8. Verder staat vast dat Frankrijk het terugnameverzoek op grond van artikel 18, eerste lid, aanhef en onder b, van de Dublinverordening heeft geaccepteerd, en hierbij garandeert dat eisers (lopende) asielaanvraag in behandeling wordt genomen overeenkomstig de internationale verplichtingen en relevante Europese richtlijnen. Het betoog van eiser dat sprake is van indirect refoulement omdat hij in Frankrijk geen nieuwe asielaanvraag kan indienen (op korte termijn), is in de zaak van eiser dan ook niet relevant omdat zijn asielaanvraag nog in behandeling is in Frankrijk. Bovendien is de enkele vrees van eiser dat hij mogelijk op straat komt te leven na terugkeer naar Frankrijk onvoldoende om te oordelen dat sprake is van structurele tekortkomingen in het asielsysteem die de bijzonder hoge drempel van zwaarwegendheid hebben bereikt of overschrijden.
9. De rechtbank is verder van oordeel dat eiser zijn stelling dat hij niet veilig is in Frankrijk niet heeft onderbouwd. Bij voorkomende problemen met betrekking tot de asielprocedure, de opvang, of anderszins, ligt het op de weg van eiser om daarover te klagen in Frankrijk bij de (hogere) autoriteiten of daartoe geëigende instanties. Gesteld noch gebleken is dat eiser eerder heeft geprobeerd te klagen dan wel dat eiser indien hij wil klagen daartoe geen mogelijkheid toe heeft.
10. Tot slot overweegt de rechtbank dat de staatssecretaris in het betoog van eiser geen aanleiding heeft hoeven zien om de asielaanvraag aan zich te trekken.
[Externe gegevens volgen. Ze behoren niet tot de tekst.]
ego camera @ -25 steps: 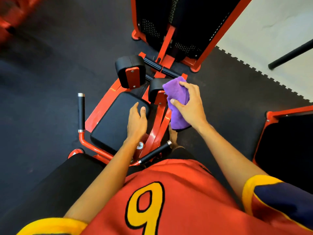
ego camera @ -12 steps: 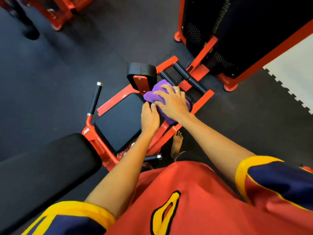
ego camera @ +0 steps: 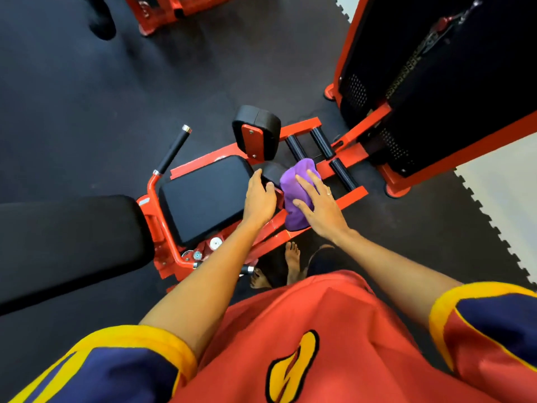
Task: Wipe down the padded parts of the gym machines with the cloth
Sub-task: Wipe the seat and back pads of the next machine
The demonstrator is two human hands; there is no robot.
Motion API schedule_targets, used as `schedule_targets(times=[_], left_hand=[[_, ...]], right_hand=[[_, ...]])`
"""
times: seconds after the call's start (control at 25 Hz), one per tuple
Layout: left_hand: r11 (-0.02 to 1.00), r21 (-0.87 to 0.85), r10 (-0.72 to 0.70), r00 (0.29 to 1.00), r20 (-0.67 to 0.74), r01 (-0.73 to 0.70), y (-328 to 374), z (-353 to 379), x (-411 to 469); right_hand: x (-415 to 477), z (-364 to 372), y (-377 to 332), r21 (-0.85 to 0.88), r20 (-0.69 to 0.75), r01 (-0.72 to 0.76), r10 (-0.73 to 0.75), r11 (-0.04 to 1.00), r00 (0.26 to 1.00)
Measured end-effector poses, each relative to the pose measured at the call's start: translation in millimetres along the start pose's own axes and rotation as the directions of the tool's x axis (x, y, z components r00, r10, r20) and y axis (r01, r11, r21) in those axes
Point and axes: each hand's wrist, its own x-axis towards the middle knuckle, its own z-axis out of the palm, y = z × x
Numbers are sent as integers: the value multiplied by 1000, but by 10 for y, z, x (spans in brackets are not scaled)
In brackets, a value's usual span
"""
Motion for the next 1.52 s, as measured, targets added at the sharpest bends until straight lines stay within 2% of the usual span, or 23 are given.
schedule_targets(times=[0.08,0.2,0.32,0.36,0.44,0.52,0.64,0.72,0.76,0.84,0.92,1.04,1.16,1.28,1.36,1.44,1.52], left_hand=[[999,-36,-26,999,-32,25,48,62,-15],[991,-124,-64,991,-118,49,86,165,12],[974,-186,-173,952,-253,128,140,310,68],[964,-209,-223,932,-284,167,175,360,94],[940,-249,-307,895,-323,232,245,440,106],[925,-265,-358,861,-362,273,332,504,134],[912,-295,-390,827,-405,285,417,608,122],[909,-292,-400,819,-412,297,416,682,103],[911,-285,-399,817,-417,299,405,693,106],[933,-251,-347,830,-436,257,370,701,105],[957,-202,-278,851,-446,207,343,728,94],[944,-144,-331,842,-426,298,404,691,90],[949,-34,-305,888,-344,313,373,547,129],[949,27,-300,926,-231,315,329,425,190],[953,32,-288,932,-218,302,309,430,203],[951,-8,-302,924,-234,308,184,527,205],[942,6,-325,919,-223,335,233,568,128]], right_hand=[[185,-31,-9,-23,23,36,-36,999,999],[711,-108,-75,-100,99,226,-216,969,971],[1272,-154,-164,65,329,369,-369,927,869],[1441,-157,-177,146,407,343,-372,928,834],[1684,-124,-181,265,552,183,-304,947,776],[1922,-20,-166,301,678,-17,-202,953,706],[2106,62,-124,273,835,-283,-80,919,544],[2127,52,-109,216,875,-331,-32,919,482],[2139,41,-123,217,877,-325,-38,920,478],[2125,-49,-228,270,870,-232,-134,935,475],[2081,-101,-232,326,826,-125,-218,937,520],[2012,-14,41,367,818,-289,-159,884,553],[1838,48,272,294,808,-376,-18,879,589],[1718,-23,190,433,714,-415,-23,800,699],[1523,-148,125,572,612,-335,-118,749,782],[1324,-233,116,608,521,-177,-221,774,824],[1162,-192,214,545,472,-134,-172,827,865]])
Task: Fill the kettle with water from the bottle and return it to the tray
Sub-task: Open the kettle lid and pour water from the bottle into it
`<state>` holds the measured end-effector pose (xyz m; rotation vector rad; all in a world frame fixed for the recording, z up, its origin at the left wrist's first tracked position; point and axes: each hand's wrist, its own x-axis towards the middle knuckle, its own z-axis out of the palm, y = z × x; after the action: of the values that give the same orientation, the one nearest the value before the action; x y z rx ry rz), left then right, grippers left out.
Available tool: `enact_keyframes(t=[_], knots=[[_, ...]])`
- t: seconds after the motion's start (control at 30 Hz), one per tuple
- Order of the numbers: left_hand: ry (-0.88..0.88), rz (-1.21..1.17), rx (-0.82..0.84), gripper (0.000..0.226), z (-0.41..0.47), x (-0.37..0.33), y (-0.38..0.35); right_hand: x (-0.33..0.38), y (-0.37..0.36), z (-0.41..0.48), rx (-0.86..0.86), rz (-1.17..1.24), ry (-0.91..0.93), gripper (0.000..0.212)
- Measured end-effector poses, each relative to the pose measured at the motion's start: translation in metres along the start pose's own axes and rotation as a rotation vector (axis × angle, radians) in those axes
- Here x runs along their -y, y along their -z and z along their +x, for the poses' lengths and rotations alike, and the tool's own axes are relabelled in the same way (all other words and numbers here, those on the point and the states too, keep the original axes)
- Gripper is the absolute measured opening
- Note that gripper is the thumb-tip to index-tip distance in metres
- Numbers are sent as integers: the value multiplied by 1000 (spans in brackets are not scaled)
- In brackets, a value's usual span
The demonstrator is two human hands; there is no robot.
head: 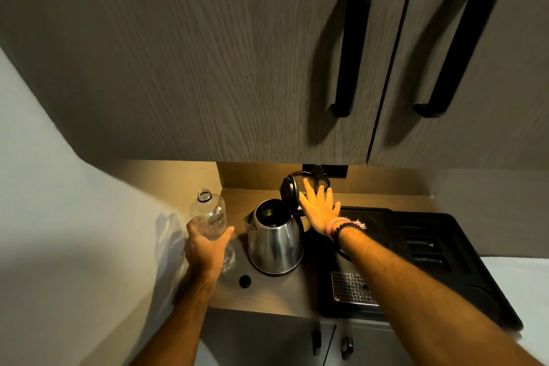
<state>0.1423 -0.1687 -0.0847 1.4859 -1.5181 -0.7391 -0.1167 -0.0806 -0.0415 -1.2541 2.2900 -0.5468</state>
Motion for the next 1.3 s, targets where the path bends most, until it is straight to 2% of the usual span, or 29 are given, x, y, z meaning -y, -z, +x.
enact_keyframes(t=[0.13,0.2,0.3,0.4,0.5,0.6,0.97,1.13,1.3], knots=[[-164,57,35,81,3,-13,9,1,0,0,7,-19,-11,73],[-251,98,133,82,8,-26,18,1,1,-1,4,-5,-16,72],[-316,165,352,70,11,-54,32,2,2,-3,11,26,-9,74],[-383,343,503,75,9,-70,38,2,3,-4,15,32,-11,77],[-394,596,585,90,5,-74,43,2,3,-4,22,29,-10,79],[-418,772,619,98,3,-75,48,2,3,-4,27,57,-16,85],[-558,1203,562,78,7,-111,56,2,4,-3,58,37,-14,84],[-561,1259,576,77,8,-116,54,2,5,-3,60,26,-10,81],[-600,1280,557,76,8,-120,53,0,7,-4,66,36,-2,89]])
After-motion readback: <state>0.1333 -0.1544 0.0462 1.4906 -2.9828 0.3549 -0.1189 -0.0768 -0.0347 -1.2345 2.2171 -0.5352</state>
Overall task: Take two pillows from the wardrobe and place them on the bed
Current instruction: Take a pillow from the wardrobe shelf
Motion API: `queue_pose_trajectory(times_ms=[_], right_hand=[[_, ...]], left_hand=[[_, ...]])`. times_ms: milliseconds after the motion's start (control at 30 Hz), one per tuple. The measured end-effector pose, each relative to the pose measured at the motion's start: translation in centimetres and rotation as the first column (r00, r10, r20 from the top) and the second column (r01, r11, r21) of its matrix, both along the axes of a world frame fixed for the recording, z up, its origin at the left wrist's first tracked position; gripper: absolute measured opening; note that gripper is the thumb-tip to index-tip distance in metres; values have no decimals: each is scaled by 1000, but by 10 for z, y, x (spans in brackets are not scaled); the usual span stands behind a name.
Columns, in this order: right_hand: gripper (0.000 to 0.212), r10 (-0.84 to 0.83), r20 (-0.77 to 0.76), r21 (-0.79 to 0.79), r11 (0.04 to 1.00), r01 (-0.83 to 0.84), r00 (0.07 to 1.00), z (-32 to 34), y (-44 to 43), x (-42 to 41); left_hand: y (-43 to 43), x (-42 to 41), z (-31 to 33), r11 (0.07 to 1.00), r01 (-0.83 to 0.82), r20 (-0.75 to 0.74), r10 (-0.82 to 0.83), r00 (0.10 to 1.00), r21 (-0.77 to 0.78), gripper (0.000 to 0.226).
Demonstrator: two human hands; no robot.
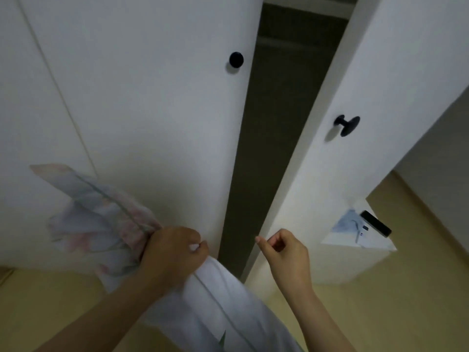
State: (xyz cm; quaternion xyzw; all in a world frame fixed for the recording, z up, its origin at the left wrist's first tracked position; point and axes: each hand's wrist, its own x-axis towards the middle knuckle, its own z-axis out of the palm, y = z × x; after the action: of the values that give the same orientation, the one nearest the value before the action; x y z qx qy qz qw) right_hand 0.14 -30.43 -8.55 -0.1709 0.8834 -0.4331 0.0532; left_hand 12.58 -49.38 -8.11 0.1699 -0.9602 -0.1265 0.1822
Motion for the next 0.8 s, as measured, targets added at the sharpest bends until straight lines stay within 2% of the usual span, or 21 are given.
queue_pose_trajectory(times_ms=[100, 267, 400, 800], right_hand=[[26, 64, 20, -21, 998, -64, 998, 0, -26, -20], [22, 158, 61, -116, 982, -151, 985, -7, -64, -52], [30, 231, -1, -114, 967, -230, 973, -18, -89, -70], [33, 299, 20, -177, 940, -291, 954, -21, -131, -121]], left_hand=[[-12, -8, 5, 993, -106, -46, 109, 993, 59, 45], [-28, -25, 10, 979, -199, -37, 200, 979, 36, 42], [-38, -36, 13, 967, -254, -53, 253, 966, 5, 42], [-59, -62, 14, 930, -366, -9, 367, 930, 39, 40]])
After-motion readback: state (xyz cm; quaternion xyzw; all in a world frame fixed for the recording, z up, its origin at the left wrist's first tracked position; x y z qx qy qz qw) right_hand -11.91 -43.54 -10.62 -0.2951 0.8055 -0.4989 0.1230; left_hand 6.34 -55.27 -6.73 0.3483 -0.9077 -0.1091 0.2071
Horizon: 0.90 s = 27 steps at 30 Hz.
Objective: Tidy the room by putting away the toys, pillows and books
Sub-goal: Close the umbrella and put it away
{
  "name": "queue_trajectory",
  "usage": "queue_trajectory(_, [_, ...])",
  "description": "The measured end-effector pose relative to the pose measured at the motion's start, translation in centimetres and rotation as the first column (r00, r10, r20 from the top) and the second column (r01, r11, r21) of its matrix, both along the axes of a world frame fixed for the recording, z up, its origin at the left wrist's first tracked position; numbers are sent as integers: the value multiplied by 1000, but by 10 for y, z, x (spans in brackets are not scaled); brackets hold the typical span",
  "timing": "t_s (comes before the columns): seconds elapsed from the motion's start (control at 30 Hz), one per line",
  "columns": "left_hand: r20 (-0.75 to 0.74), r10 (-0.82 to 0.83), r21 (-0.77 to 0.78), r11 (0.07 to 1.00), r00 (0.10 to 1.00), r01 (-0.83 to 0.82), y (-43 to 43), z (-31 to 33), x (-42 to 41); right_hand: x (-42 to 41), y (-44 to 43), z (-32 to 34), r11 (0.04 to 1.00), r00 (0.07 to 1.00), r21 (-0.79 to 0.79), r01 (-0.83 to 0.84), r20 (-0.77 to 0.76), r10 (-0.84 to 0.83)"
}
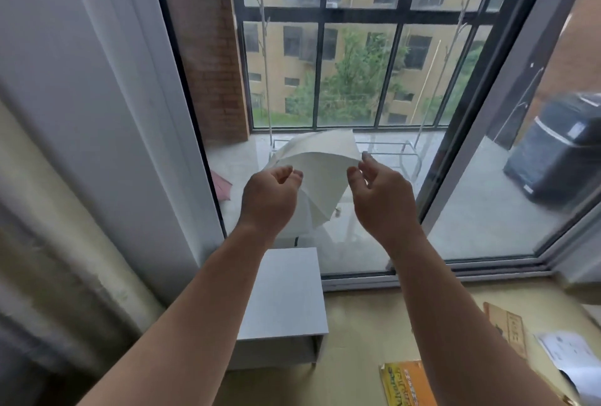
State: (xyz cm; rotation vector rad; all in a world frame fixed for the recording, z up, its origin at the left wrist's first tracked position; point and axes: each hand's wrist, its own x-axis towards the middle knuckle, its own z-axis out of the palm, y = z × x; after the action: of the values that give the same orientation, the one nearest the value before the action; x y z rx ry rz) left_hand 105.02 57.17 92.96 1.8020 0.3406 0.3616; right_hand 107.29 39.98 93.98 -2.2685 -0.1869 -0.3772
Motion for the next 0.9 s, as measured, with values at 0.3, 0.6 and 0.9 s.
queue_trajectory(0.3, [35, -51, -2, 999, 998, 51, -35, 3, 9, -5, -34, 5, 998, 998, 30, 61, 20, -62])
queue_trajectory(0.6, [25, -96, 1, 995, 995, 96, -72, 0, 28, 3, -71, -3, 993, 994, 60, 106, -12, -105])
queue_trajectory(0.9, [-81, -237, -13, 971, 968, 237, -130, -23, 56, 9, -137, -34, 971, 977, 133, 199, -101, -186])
De staatssecretaris heeft gemotiveerd dat de door eiser aangevoerde omstandigheden niet relevant zijn bij de beoordeling of er sprake is van bijzondere, individuele omstandigheden, omdat deze omstandigheden betrekking hebben op de vraag of er concrete aanwijzingen zijn dat Frankrijk zijn internationale verplichtingen niet nakomt.

Conclusie en gevolgen

11. Het beroep is ongegrond. Dat betekent dat de staatssecretaris de asielaanvraag van eiser terecht niet in behandeling heeft genomen en dat eiser zal worden overgedragen aan Frankrijk. Eiser krijgt geen vergoeding van zijn proceskosten.

Beslissing

De rechtbank verklaart het beroep ongegrond.
Deze uitspraak is gedaan door mr. M. Eversteijn, rechter, in aanwezigheid van
Z.P. de Wilde, griffier.
De uitspraak is uitgesproken in het openbaar en bekendgemaakt op:
27 mei 2024

Informatie over hoger beroep

Een partij die het niet eens is met deze uitspraak, kan een hogerberoepschrift sturen naar de Afdeling bestuursrechtspraak van de Raad van State waarin wordt uitgelegd waarom deze partij het niet eens is met de uitspraak. Het hogerberoepschrift moet worden ingediend binnen 1 week na de dag waarop deze uitspraak is verzonden. Kan de indiener de behandeling van het hoger beroep niet afwachten, omdat de zaak spoed heeft, dan kan de indiener de voorzieningenrechter van de Afdeling bestuursrechtspraak van de Raad van State vragen om een voorlopige voorziening (een tijdelijke maatregel) te treffen.